"I don't believe they'll let us go where we are a mind to," said Jim Grant: "all the reason they don't send out scouts now is 'cause they can't. There's so many wounded, there ain't enough men to go on the scout, and get the grain too; and they've got to get the grain, 'cause if they don't we won't have any thing to eat next winter."
Thus the children speculated respecting the future, and lightened their toil by building castles in the air.
CHAPTER VIII. TREADING OUT THE GRAIN.
During the past season, wheat and other grain had assumed in the eyes of the settlers a greater relative importance than ever before.
Wheat, oats, and barley could be raised abundantly on the burnt land; but hitherto there had been very little inducement to raise either of those grains, because they could not make use of them as articles of food to any extent, and they did not pay when carried to market.
Corn had heretofore been their main dependence: that they could pound, and make into bread. With corn they could keep and fatten swine; and, in time of peace, hams paid when carried to market on pack-horses; and pork was also the staple article of food.
But the Indians and the mill had effected a complete revolution.
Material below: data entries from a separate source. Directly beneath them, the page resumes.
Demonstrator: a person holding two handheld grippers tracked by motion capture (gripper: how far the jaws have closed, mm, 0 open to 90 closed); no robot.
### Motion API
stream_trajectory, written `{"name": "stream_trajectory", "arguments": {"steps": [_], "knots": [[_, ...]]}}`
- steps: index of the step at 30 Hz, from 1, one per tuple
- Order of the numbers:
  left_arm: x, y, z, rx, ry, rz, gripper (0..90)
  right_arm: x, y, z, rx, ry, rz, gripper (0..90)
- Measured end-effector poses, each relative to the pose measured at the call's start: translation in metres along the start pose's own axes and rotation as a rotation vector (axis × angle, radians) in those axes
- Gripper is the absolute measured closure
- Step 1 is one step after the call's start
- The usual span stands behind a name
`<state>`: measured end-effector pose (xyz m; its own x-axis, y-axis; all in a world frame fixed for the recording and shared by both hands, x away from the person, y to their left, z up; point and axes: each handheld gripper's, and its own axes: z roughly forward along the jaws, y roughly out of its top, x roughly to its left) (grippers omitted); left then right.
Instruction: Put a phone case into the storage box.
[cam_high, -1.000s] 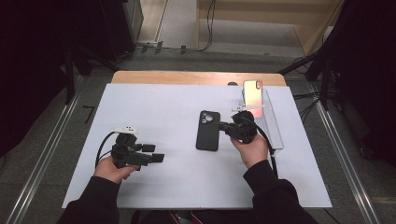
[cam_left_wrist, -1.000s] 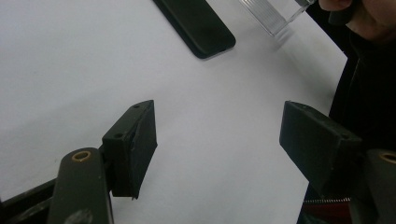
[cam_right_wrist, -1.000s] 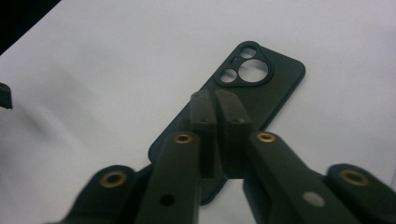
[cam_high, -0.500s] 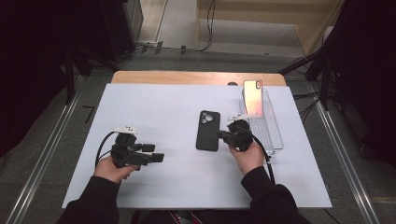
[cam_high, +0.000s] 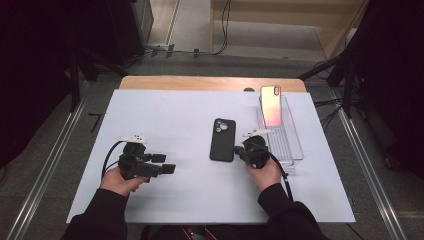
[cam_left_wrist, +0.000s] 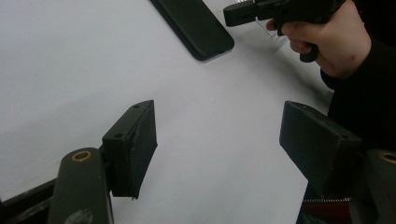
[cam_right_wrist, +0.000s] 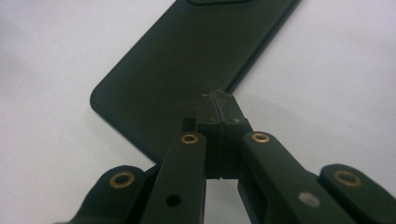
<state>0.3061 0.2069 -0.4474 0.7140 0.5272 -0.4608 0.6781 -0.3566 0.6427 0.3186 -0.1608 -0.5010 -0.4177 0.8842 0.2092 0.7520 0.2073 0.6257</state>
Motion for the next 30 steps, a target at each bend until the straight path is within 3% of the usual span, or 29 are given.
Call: {"name": "stream_trajectory", "arguments": {"steps": [3, 9, 19, 30], "knots": [[0.000, 0.000, 0.000, 0.002, 0.002, 0.001, 27.9, 0.000, -0.003, 0.004, 0.017, -0.015, -0.016, 87.5], [0.000, 0.000, 0.000, 0.003, 0.003, 0.000, 27.9, 0.001, -0.004, 0.007, 0.022, 0.015, -0.017, 87.5], [0.001, -0.001, -0.001, 0.004, 0.004, 0.000, 27.9, 0.027, -0.001, 0.017, 0.027, 0.066, -0.081, 87.4], [0.002, -0.002, -0.003, -0.002, 0.013, -0.009, 27.9, 0.040, 0.007, 0.026, 0.039, 0.090, -0.126, 87.4]]}}
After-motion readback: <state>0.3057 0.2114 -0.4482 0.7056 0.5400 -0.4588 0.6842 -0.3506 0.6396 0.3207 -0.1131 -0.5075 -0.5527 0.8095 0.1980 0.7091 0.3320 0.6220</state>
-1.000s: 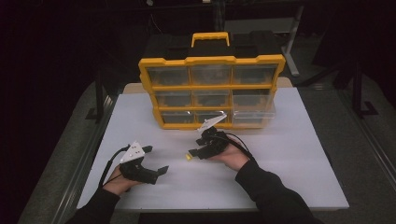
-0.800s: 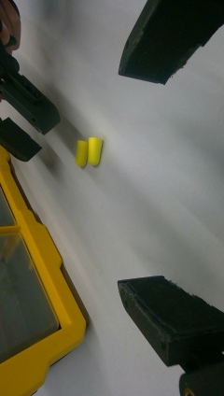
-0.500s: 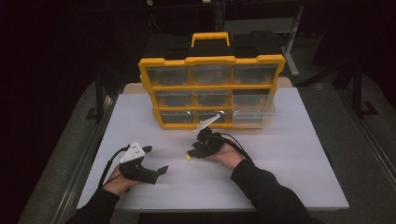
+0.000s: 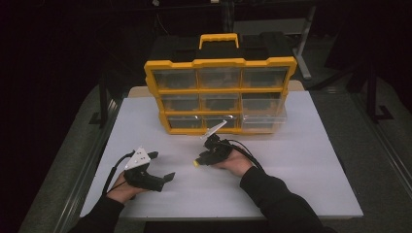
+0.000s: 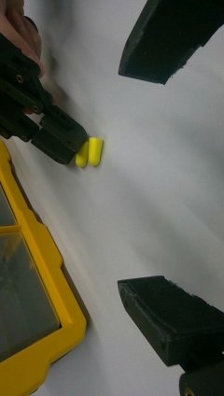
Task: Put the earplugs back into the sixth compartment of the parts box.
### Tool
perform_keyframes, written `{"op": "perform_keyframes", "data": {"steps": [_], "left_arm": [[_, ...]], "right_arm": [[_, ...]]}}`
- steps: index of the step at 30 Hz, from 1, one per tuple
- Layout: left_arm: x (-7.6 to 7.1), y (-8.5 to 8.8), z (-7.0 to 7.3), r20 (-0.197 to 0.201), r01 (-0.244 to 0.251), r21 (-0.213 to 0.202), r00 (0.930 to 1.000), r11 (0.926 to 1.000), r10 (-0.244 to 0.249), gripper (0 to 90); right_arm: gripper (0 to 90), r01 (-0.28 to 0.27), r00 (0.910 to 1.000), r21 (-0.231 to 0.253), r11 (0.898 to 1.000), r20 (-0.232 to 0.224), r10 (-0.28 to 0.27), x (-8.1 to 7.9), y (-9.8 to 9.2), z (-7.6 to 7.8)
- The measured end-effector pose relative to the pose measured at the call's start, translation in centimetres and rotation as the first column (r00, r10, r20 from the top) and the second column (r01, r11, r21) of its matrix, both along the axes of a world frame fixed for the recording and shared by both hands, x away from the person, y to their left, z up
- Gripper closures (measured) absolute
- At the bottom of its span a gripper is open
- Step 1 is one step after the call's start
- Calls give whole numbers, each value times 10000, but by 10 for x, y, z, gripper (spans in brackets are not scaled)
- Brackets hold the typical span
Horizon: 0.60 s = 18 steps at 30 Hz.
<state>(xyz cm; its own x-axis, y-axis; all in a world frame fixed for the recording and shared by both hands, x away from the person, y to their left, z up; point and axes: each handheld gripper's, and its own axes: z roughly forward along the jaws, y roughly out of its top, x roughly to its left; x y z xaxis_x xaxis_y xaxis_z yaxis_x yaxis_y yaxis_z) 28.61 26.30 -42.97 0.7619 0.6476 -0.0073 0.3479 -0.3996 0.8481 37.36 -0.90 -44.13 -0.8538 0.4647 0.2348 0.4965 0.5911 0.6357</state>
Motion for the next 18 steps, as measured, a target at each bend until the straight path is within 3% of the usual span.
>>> {"op": "perform_keyframes", "data": {"steps": [7, 11, 18], "left_arm": [[0, 0, 0, 24, 26, 11, 10000, 10000, -26, 3], [-1, 0, 0, 25, 47, 14, 10000, 10000, -47, 3], [-1, 0, 0, 50, 139, 23, 9999, 9999, -139, 3]], "right_arm": [[749, -37, 10000, -28, 10000, -73, 36, 1, -1, -3], [795, 202, 9992, 34, 9998, -344, -201, 1, -2, -3], [844, 20, 9999, 22, 10000, -108, -20, 0, -2, -3]]}}
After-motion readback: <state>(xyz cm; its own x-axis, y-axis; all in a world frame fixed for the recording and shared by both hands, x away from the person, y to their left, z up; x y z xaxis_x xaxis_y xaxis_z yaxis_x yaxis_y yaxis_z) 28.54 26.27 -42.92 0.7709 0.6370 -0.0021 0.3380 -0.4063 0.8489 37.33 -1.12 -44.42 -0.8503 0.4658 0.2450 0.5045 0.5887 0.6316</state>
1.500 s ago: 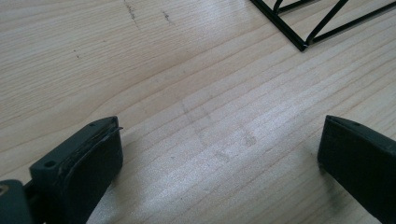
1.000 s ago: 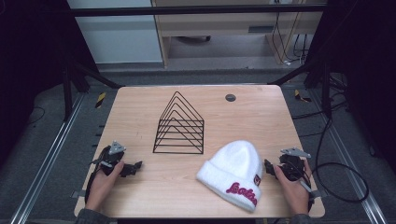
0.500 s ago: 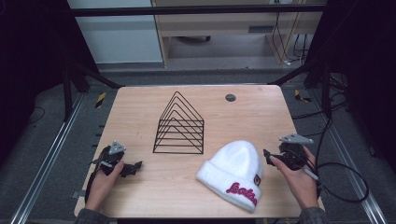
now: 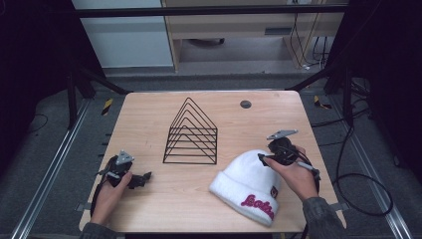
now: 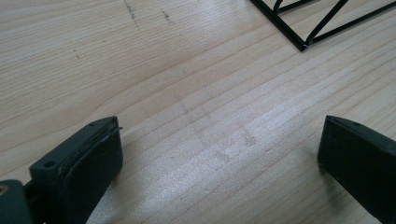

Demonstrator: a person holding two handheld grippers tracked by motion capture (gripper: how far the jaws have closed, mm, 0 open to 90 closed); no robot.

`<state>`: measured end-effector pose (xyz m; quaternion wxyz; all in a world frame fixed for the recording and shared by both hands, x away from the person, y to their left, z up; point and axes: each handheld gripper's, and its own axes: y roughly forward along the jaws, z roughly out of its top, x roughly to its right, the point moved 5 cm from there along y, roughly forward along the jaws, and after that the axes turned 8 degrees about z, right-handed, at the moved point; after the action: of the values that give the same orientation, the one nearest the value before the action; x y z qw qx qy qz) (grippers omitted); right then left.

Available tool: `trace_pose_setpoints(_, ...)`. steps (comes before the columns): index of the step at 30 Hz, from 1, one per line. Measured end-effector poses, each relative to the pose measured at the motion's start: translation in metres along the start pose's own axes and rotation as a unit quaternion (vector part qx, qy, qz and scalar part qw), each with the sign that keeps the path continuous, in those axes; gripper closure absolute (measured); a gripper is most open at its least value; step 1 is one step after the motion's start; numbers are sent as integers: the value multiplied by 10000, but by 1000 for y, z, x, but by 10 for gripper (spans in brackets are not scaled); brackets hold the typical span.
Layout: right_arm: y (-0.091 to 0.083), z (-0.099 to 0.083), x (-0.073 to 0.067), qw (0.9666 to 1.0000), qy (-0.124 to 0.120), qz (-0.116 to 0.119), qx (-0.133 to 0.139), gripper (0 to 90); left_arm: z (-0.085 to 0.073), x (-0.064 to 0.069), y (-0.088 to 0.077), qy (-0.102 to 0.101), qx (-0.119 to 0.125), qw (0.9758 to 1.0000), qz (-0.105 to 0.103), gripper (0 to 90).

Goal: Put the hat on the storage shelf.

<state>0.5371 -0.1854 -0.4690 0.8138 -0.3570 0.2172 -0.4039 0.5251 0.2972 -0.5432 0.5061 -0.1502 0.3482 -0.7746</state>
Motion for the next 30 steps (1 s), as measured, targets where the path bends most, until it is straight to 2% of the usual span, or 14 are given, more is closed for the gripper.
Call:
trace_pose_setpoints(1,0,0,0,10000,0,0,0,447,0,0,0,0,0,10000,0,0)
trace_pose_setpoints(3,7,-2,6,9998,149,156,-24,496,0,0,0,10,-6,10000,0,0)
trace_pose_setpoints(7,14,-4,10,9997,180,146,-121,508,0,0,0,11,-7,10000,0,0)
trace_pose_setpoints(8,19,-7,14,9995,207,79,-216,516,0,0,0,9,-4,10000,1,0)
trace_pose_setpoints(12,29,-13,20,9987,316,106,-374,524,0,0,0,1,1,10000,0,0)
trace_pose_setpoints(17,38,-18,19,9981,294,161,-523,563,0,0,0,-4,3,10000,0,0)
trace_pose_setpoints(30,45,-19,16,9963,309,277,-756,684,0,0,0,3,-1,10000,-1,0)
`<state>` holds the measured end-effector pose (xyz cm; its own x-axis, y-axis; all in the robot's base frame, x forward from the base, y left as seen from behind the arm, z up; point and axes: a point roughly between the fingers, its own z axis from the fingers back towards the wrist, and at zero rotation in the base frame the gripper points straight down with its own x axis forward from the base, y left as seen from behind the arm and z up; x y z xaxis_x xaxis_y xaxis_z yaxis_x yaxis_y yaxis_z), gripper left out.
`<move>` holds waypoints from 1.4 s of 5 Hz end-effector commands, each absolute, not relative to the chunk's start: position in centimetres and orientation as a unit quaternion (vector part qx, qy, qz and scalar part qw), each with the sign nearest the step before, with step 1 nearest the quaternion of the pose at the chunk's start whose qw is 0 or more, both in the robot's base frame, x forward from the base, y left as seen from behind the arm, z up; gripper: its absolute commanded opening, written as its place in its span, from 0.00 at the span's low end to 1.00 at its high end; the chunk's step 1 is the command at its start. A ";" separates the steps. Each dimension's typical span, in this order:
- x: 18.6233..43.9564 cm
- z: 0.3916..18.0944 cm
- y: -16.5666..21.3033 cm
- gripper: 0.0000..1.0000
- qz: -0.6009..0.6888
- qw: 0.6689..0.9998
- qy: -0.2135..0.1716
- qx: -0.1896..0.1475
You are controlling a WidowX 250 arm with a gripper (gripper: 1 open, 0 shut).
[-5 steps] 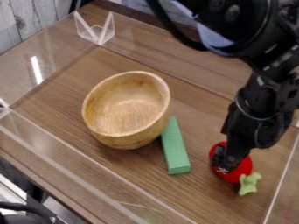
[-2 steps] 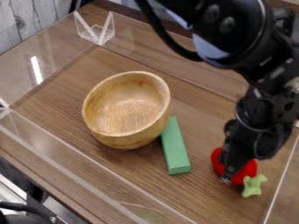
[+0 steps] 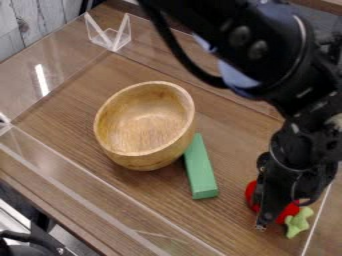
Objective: Move the red fruit to the left
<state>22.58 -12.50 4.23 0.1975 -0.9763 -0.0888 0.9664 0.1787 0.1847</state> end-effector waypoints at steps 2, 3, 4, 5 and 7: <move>22.5 5.3 -13.3 1.00 -0.602 0.793 -0.045 0.089; 22.9 4.7 -13.8 1.00 -0.603 0.792 -0.045 0.081; 23.5 5.2 -13.6 1.00 -0.609 0.788 -0.045 0.073; 24.0 5.5 -13.6 1.00 -0.617 0.783 -0.045 0.064; 23.4 5.2 -14.0 1.00 -0.626 0.777 -0.039 0.050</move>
<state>22.51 -13.36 4.31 0.2168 -0.9757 -0.0311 0.9717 0.2127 0.1029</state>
The different grains were now of more value to them than Indian corn, because they could grind the grain. The Scotch could have their oatmeal; and the others, wheat flour, barley, and rye, to mix with their corn-meal; and they were delivered from the drudgery of the hominy-block.
It was less work to sow grain than to plant corn and hoe it: therefore there was less exposure to Indians while doing it. Grain was not so much exposed to the depredations of crows, blue-jays, coons, squirrels, deer, and bears. Deer could be kept out by fences, but birds, bears, coons, and squirrels could not.